Second, the pandemic snarled supply chains. Upholsterers aren’t immune to the problems on the floating traffic jam of container ships in San Pedro Bay, south of the ports of Los Angeles and Long Beach, but they are more nimble in their search for fabric and other materials than furniture retailers who depend on finished products coming out of China and Vietnam. As my colleague Aaron Mak wrote in July, “fast furniture” isn’t so fast at the moment. In Chicago, Crate and Barrel offers 259 sofas, but just 11 are in stock and available for delivery. For chaise sectionals, there are 208 items in the catalog, but just two ready to ship. Many buyers have been told they can expect to wait until next year for the perfect couch.
Third, this all comes on top of the high season for chair repair. “We would have been busy anyway, because this is when we prepare for Thanksgiving and Christmas,” said Dale Forbes, a co-owner of Chicago Upholstery and Drapery. That’s doubly so this year, since many Americans postponed traditional holiday gatherings in 2020. “Never in 22 years have we said ‘No,’ ” he continued. “Now I’m turning people away. We said, ‘Put your name in a queue and when we come back in Q1 we’ll take care of you. My business partner said, ‘They’ll go away.’ Now Q1 is full and we’re at Easter.” It’s quite a turnaround for Forbes, who mothballed the business last year to manufacture face masks and hospital gowns.
The current crush of business is a good problem to have. The number of upholsterers has fallen by 30 percent since 2000, as brands like Ikea sling whole couches—stapled, softwood, assembly-line produced in Southeast Asia—that cost less than the locally managed bill of repair for a dowelled sofa with dovetailed joints and eight-way, hand-tied springs.
“It’s a throwaway, disposable society today,” says Frank T. Destro, the author of Professional Upholstering: All the Trade Secrets. “People have the mentality, ‘Oh, I’ll buy that cheaper, I can buy the whole thing and have it delivered for less than what you’re going to charge.’ ” Destro retired last year after 42 years of business in Cleveland. Now, he says, his old friends are trying to lure him back to work.
After the runs on used cars and secondhand clothing, perhaps it is used furniture’s turn.

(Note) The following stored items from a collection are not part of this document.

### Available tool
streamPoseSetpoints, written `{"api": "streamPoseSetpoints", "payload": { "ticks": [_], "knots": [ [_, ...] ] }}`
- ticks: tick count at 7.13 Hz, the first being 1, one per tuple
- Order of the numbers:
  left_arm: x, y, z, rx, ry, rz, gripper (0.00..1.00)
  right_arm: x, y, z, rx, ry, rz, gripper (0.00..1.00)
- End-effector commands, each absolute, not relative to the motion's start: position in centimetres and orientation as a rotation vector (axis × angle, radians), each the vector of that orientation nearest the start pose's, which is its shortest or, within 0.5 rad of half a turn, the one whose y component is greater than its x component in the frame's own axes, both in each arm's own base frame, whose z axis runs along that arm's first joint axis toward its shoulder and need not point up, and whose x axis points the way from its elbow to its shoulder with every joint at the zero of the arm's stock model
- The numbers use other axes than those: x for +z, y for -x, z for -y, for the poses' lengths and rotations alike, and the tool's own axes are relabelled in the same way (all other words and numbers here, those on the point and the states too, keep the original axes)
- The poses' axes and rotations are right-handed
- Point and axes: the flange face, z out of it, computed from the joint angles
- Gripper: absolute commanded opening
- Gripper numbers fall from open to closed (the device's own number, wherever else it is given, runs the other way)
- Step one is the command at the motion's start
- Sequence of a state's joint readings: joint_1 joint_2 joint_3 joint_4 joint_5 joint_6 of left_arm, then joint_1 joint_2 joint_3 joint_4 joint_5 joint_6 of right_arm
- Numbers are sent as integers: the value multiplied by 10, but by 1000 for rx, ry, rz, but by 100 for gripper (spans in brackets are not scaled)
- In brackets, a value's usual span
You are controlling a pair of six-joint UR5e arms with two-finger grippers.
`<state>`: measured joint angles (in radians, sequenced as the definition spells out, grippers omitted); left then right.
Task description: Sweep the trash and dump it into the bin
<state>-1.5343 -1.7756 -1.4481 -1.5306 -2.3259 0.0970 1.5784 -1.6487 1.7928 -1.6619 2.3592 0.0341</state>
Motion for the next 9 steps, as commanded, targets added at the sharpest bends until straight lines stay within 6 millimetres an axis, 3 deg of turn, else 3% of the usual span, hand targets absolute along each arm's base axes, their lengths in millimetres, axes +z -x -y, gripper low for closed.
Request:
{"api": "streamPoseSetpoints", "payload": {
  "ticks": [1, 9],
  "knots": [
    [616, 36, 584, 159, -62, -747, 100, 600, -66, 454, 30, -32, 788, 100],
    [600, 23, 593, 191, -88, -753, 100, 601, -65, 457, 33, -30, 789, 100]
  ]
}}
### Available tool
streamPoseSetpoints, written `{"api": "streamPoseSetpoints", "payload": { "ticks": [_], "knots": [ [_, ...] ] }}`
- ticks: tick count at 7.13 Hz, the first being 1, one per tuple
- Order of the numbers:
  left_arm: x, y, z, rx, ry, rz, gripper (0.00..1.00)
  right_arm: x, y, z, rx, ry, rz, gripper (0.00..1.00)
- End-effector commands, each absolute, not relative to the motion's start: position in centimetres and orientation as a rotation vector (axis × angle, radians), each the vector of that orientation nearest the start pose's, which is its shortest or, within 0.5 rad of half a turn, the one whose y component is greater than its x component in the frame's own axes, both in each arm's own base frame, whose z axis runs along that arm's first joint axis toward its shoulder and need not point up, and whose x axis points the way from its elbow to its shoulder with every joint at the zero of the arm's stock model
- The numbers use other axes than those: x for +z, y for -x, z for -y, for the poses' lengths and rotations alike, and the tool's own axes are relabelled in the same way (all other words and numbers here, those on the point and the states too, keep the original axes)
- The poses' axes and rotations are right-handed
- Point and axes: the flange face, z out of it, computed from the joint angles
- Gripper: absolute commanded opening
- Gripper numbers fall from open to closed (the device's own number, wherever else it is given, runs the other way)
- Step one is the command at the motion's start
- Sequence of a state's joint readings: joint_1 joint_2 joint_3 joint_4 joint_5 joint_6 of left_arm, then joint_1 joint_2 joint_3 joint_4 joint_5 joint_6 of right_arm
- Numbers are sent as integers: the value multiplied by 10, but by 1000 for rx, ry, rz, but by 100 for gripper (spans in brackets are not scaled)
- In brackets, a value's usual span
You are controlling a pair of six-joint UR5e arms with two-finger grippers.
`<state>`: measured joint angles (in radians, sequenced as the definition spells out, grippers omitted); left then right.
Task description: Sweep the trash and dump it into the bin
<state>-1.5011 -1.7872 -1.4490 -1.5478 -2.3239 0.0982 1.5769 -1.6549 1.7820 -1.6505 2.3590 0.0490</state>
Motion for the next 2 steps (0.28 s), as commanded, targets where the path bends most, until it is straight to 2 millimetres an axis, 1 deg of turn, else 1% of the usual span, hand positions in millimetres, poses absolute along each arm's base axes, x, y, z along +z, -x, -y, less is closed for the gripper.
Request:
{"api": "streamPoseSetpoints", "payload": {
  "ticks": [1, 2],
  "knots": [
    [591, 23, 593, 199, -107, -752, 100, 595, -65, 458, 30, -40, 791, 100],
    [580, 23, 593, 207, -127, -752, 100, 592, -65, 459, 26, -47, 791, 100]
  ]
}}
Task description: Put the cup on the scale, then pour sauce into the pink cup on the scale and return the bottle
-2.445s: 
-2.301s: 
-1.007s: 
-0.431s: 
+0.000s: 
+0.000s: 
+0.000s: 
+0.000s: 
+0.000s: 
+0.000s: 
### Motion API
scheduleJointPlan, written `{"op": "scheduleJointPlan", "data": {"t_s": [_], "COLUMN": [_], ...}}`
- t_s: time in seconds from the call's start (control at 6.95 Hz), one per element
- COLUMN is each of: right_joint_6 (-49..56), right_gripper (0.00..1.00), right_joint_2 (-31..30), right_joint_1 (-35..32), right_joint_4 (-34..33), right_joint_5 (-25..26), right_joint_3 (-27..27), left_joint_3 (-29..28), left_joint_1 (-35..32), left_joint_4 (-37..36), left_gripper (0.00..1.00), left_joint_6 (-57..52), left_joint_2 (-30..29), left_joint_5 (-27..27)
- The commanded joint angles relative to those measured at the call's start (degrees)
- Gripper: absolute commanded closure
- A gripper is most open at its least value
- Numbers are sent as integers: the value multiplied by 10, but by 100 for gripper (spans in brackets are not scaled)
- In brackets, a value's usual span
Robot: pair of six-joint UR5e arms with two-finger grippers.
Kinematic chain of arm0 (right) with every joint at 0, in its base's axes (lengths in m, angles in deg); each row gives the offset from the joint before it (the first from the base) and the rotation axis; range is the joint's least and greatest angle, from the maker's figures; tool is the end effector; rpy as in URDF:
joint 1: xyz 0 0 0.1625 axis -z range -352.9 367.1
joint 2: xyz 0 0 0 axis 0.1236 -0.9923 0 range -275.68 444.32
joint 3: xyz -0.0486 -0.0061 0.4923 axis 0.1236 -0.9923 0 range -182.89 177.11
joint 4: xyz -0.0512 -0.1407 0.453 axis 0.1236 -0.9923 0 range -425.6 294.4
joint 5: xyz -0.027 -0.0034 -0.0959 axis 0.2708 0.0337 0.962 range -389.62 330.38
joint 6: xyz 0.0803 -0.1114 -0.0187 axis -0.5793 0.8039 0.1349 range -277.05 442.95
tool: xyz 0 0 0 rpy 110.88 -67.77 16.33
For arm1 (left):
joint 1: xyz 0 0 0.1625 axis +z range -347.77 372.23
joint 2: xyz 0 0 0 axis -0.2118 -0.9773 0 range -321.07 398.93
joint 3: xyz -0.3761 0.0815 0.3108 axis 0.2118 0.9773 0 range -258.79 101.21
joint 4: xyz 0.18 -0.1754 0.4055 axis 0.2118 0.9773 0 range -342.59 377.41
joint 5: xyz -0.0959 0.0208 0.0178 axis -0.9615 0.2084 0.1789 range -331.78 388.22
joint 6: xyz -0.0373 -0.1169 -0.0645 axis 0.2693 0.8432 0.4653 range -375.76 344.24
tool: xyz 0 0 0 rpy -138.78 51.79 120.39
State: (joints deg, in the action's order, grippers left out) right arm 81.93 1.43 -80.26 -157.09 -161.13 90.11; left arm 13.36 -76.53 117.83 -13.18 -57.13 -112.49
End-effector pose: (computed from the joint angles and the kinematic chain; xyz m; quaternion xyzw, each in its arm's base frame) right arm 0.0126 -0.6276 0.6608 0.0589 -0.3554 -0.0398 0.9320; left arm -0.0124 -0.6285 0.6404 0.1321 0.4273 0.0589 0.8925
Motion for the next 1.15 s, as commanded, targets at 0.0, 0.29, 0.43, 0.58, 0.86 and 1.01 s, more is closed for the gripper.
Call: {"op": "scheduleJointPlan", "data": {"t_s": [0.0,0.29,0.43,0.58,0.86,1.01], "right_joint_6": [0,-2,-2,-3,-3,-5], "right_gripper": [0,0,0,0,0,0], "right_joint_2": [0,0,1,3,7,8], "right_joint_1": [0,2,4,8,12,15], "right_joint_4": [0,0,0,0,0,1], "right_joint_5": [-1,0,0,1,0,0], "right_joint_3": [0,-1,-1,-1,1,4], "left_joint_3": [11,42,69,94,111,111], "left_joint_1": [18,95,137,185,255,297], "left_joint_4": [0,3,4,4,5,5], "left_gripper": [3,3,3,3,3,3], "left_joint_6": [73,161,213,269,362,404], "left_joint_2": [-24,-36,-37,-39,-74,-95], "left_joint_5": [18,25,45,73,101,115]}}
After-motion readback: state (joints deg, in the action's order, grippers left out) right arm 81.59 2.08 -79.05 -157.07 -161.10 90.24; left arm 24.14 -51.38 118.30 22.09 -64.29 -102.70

The founders of Chairish, a venture-funded used furniture marketplace, pitch used pieces as a more ethical, sustainable, cooler, and cheaper alternative to new-bought stuff from overseas. The company has sold more than half a million items since it was founded in 2013, and sales rose 60 percent in 2020. “Eighty percent of home furnishings wind up in the landfill,” CEO Gregg Brockway told me. “But sustainability is becoming a more valued characteristic.”
It is not quite as if America is abandoning its love affair with cheaply made imported furniture. On the contrary, the whole reason the supply chain is messed up is because home furnishing imports are way up, with 35 percent more orders this September compared with the same month in 2019. It is the constraints imposed by overwhelming demand, not changing preferences, that have gotten Americans interested in repair and reuse.
But perhaps it could be the start of something great. If upholsterers are navigating the supply chain challenges better than most, they are all in agreement about the other big post-pandemic adjustment, the labor shortage. It is impossible to find help. In Knoxville, Fletcher is also the president of the National Upholstery Association, which she founded two years ago with colleagues concerned about the impact of fast furniture on their profession. “We formed NUA to get the word out that this is a viable craft,” she said. Mission accomplished. You’ll have better luck getting a job in upholstery, right now, than getting your couch fixed.